As student at Yale University, Ives continued his musical training which however resulted in conflict with his conservative teacher Horatio Parker, a student of Rheinberger’s and a rigorous adherent to the romantic German tradition.
His First Symphony in four movements in d-minor (1898-1902), which Ives wrote as final piece concluding his Yale studies, shows elements of role models like Brahms or Beethoven, although it does strive for its own idiom by breaking out of the traditional mold of classical form. Only after finishing his studies did the intensive period of experimental works begin which led to Ives’ discovery of polytonality, atonality, polyrhythmics and quarter tone music.

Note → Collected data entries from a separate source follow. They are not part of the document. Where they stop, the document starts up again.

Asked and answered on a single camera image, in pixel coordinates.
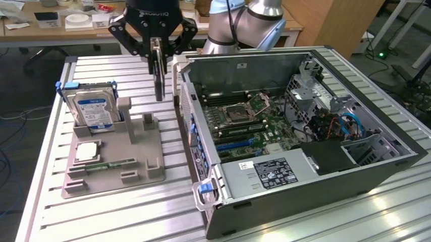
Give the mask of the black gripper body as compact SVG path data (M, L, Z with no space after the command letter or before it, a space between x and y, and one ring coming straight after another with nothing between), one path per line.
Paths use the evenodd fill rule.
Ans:
M181 22L179 1L125 1L124 17L141 36L137 53L149 54L151 38L160 38L163 54L173 54L168 38Z

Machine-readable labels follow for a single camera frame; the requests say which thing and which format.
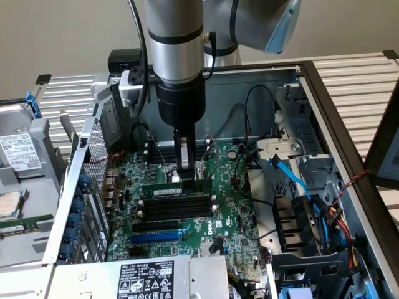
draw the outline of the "gray wall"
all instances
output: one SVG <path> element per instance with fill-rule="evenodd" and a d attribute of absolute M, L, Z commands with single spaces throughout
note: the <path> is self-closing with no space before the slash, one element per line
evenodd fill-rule
<path fill-rule="evenodd" d="M 242 47 L 242 61 L 399 51 L 399 1 L 302 2 L 282 55 Z M 126 0 L 0 0 L 0 28 L 0 99 L 24 96 L 39 74 L 107 71 L 112 49 L 138 47 Z"/>

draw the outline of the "screw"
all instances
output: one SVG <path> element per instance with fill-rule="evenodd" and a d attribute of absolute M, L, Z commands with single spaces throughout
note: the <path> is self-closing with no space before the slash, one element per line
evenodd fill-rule
<path fill-rule="evenodd" d="M 15 130 L 17 133 L 20 133 L 20 132 L 24 131 L 24 129 L 23 129 L 21 126 L 16 126 L 16 127 L 14 128 L 14 130 Z"/>
<path fill-rule="evenodd" d="M 300 145 L 297 144 L 297 143 L 293 143 L 293 144 L 291 144 L 291 149 L 293 151 L 299 151 L 300 150 Z"/>

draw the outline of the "yellow wire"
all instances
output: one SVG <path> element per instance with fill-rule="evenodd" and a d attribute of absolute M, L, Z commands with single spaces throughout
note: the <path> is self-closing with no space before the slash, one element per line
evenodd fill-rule
<path fill-rule="evenodd" d="M 336 211 L 337 211 L 337 210 L 334 209 L 333 207 L 330 207 L 330 209 L 331 209 L 333 212 L 336 212 Z M 342 222 L 346 225 L 346 227 L 348 227 L 347 222 L 346 222 L 346 220 L 345 220 L 345 218 L 344 218 L 344 215 L 341 215 L 341 220 L 342 220 Z M 354 262 L 355 267 L 356 267 L 356 266 L 357 266 L 357 261 L 356 261 L 355 251 L 353 250 L 353 246 L 352 246 L 352 257 L 353 257 L 353 262 Z"/>

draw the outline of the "warning label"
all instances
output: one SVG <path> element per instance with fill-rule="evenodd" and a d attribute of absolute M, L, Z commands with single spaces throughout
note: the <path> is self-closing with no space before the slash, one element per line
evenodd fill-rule
<path fill-rule="evenodd" d="M 39 157 L 28 133 L 0 136 L 0 145 L 15 171 L 40 168 Z"/>
<path fill-rule="evenodd" d="M 120 267 L 117 299 L 173 299 L 173 261 Z"/>

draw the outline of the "sticker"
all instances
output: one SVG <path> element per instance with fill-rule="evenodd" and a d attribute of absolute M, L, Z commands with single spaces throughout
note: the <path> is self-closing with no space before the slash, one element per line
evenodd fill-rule
<path fill-rule="evenodd" d="M 183 193 L 183 190 L 181 188 L 154 190 L 154 196 L 172 195 L 172 194 L 181 194 L 181 193 Z"/>
<path fill-rule="evenodd" d="M 173 263 L 122 265 L 117 299 L 173 299 Z"/>
<path fill-rule="evenodd" d="M 261 270 L 261 273 L 259 275 L 259 281 L 261 283 L 261 287 L 260 288 L 266 288 L 266 285 L 267 285 L 267 272 L 266 272 L 266 269 Z"/>
<path fill-rule="evenodd" d="M 0 235 L 3 234 L 12 234 L 15 232 L 22 232 L 25 230 L 25 227 L 23 225 L 16 225 L 16 226 L 11 226 L 11 227 L 3 227 L 0 229 Z"/>
<path fill-rule="evenodd" d="M 28 133 L 0 136 L 1 148 L 15 171 L 41 168 L 40 160 Z"/>

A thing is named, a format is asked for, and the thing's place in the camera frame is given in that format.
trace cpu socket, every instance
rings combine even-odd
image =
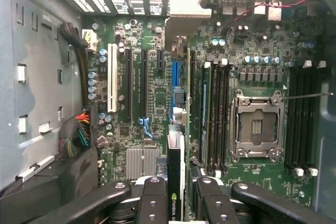
[[[230,153],[242,157],[268,157],[275,163],[282,153],[284,103],[279,90],[272,97],[246,97],[236,90],[230,107]]]

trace red wire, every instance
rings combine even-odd
[[[258,7],[258,6],[261,6],[261,5],[265,5],[267,7],[273,7],[273,8],[291,8],[293,6],[297,6],[297,5],[300,5],[302,4],[303,2],[305,2],[306,0],[300,0],[299,2],[295,3],[295,4],[290,4],[290,5],[271,5],[271,4],[266,4],[266,3],[260,3],[260,4],[257,4],[255,5],[254,7],[252,7],[251,9],[249,10],[246,10],[244,11],[242,14],[240,14],[239,16],[237,16],[236,18],[234,18],[232,20],[232,22],[236,22],[237,20],[239,20],[241,17],[243,17],[245,14],[251,12],[254,8]]]

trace black cable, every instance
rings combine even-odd
[[[74,25],[69,22],[64,22],[59,27],[59,33],[65,39],[65,41],[72,45],[75,49],[76,58],[79,66],[79,74],[82,89],[82,102],[83,106],[87,106],[88,99],[88,54],[86,48],[88,43],[86,40],[81,39],[78,35],[78,31],[73,27]]]

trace screw hole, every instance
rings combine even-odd
[[[229,218],[227,215],[221,215],[222,221],[227,221]]]
[[[149,217],[149,220],[155,220],[156,218],[155,215],[149,215],[148,217]]]

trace white pci slot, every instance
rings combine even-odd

After finishing his studies, however, Ives had to look for a job to earn his living.
He accepted a position working for the New York Mutual Life Insurance Company.
As a substitute, he continued to play the organ at various New York churches and spent his free time writing music, without giving the possibility of public performance much thought. Displaying great commercial as well as artistic talents, he founded his own insurance agency in 1907, which became Ives & Myrick in 1909 – for many years one of the largest life insurance companies along the East Coast, which afforded him financial independence.

In 1918, at the end of the First World War, Ives suffered a break-down, which might have been due to hard work both at his agency and as composer who was producing new works at incredible speed. Finally, he completely withdrew from his working life and confined his art to correcting, revising and producing fair copy of the pieces he had hitherto composed. Only the dedicated efforts of fellow artists such as the composers Henry Cowell, Lou Harrison and the pianist John Kirkpatrick finally resulted in the thirties in a growing interest in Ives’s pieces.
Ever since John Kirkpatrick’s legendary performance of Ives's’ “Concord Sonata” in 1939, his music gradually became accepted and could be heard at various concert venues. Ives himself showed no interest in this development and - with a very few exceptions - neither concerned himself with performances of his works nor attended them.

In 1947 he was awarded the Pulitzer Prize for his Third Symphony. In 1951, Leonard Bernstein performed Ives’ Second Symphony, conducting the New York Philharmonic Orchestra. The “Father of Modern American Music” died on May 19, 1954.